**WHAT TO PRODUCE**
Exactly as written, transcribe the data that follows.

==================================================

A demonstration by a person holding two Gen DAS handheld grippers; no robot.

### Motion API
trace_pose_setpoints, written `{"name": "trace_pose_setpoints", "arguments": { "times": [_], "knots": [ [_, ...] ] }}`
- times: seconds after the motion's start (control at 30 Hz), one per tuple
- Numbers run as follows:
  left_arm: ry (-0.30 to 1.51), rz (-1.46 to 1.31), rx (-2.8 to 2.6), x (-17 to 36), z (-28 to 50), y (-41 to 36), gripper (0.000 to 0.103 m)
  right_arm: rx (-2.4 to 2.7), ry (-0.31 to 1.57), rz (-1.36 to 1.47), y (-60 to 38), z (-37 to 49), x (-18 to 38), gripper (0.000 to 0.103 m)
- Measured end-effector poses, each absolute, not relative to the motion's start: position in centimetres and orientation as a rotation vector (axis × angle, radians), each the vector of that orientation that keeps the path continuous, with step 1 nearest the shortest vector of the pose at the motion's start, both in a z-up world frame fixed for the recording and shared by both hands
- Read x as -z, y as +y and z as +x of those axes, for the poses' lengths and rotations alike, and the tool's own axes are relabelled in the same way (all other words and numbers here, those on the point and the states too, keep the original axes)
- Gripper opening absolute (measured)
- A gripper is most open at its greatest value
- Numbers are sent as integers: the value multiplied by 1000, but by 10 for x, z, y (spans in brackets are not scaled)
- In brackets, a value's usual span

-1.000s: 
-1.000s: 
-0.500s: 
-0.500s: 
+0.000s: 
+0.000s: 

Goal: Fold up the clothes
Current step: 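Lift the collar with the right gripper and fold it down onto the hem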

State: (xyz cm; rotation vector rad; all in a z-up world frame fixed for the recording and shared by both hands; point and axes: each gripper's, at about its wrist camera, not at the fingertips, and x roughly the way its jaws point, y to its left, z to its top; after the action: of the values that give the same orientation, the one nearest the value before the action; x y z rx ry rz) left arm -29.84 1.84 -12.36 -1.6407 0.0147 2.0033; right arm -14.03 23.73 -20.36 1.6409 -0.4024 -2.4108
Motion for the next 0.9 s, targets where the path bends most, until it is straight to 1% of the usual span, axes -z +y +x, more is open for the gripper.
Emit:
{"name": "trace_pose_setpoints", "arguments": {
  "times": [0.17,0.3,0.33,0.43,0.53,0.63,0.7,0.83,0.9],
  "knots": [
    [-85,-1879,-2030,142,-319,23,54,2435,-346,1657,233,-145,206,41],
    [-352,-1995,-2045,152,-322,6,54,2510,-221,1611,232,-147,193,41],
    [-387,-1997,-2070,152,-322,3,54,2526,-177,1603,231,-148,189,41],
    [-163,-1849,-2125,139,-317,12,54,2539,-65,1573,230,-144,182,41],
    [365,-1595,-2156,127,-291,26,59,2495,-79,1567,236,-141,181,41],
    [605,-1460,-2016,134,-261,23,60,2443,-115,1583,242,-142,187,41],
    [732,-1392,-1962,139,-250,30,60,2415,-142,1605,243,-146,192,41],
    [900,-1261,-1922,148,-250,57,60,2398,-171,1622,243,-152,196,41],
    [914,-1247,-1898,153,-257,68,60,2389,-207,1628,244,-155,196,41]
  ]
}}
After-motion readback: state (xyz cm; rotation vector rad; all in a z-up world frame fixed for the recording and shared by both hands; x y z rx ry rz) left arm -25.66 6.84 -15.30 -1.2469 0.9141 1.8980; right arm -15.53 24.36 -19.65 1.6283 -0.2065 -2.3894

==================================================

**SOLUTION**
A demonstration by a person holding two Gen DAS handheld grippers; no robot.

### Motion API
trace_pose_setpoints, written `{"name": "trace_pose_setpoints", "arguments": { "times": [_], "knots": [ [_, ...] ] }}`
- times: seconds after the motion's start (control at 30 Hz), one per tuple
- Numbers run as follows:
  left_arm: ry (-0.30 to 1.51), rz (-1.46 to 1.31), rx (-2.8 to 2.6), x (-17 to 36), z (-28 to 50), y (-41 to 36), gripper (0.000 to 0.103 m)
  right_arm: rx (-2.4 to 2.7), ry (-0.31 to 1.57), rz (-1.36 to 1.47), y (-60 to 38), z (-37 to 49), x (-18 to 38), gripper (0.000 to 0.103 m)
- Measured end-effector poses, each absolute, not relative to the motion's start: position in centimetres and orientation as a rotation vector (axis × angle, radians), each the vector of that orientation that keeps the path continuous, with step 1 nearest the shortest vector of the pose at the motion's start, both in a z-up world frame fixed for the recording and shared by both hands
- Read x as -z, y as +y and z as +x of those axes, for the poses' lengths and rotations alike, and the tool's own axes are relabelled in the same way (all other words and numbers here, those on the point and the states too, keep the original axes)
- Gripper opening absolute (measured)
- A gripper is most open at its greatest value
- Numbers are sent as integers: the value multiplied by 1000, but by 10 for x, z, y (spans in brackets are not scaled)
- In brackets, a value's usual span

-1.000s: 
-1.000s: 
-0.500s: 
-0.500s: 
+0.000s: 
+0.000s: 

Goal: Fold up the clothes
Current step: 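Lift the collar with the right gripper and fold it down onto the hem
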
State: (xyz cm; rotation vector rad; all in a z-up world frame fixed for the recording and shared by both hands; point and axes: each gripper's, at about its wrist camera, not at the fingertips, and x roughly the way its jaws point, y to its left, z to its top; after the action: of the values that give the same orientation, the one nearest the value before the action; x y z rx ry rz) left arm -29.84 1.84 -12.36 -1.6407 0.0147 2.0033; right arm -14.03 23.73 -20.36 1.6409 -0.4024 -2.4108
Motion for the next 0.9 s, targets where the path bends most, until it is straight to 1% of the usual span, axes -z +y +x, more is open for the gripper.
Emit:
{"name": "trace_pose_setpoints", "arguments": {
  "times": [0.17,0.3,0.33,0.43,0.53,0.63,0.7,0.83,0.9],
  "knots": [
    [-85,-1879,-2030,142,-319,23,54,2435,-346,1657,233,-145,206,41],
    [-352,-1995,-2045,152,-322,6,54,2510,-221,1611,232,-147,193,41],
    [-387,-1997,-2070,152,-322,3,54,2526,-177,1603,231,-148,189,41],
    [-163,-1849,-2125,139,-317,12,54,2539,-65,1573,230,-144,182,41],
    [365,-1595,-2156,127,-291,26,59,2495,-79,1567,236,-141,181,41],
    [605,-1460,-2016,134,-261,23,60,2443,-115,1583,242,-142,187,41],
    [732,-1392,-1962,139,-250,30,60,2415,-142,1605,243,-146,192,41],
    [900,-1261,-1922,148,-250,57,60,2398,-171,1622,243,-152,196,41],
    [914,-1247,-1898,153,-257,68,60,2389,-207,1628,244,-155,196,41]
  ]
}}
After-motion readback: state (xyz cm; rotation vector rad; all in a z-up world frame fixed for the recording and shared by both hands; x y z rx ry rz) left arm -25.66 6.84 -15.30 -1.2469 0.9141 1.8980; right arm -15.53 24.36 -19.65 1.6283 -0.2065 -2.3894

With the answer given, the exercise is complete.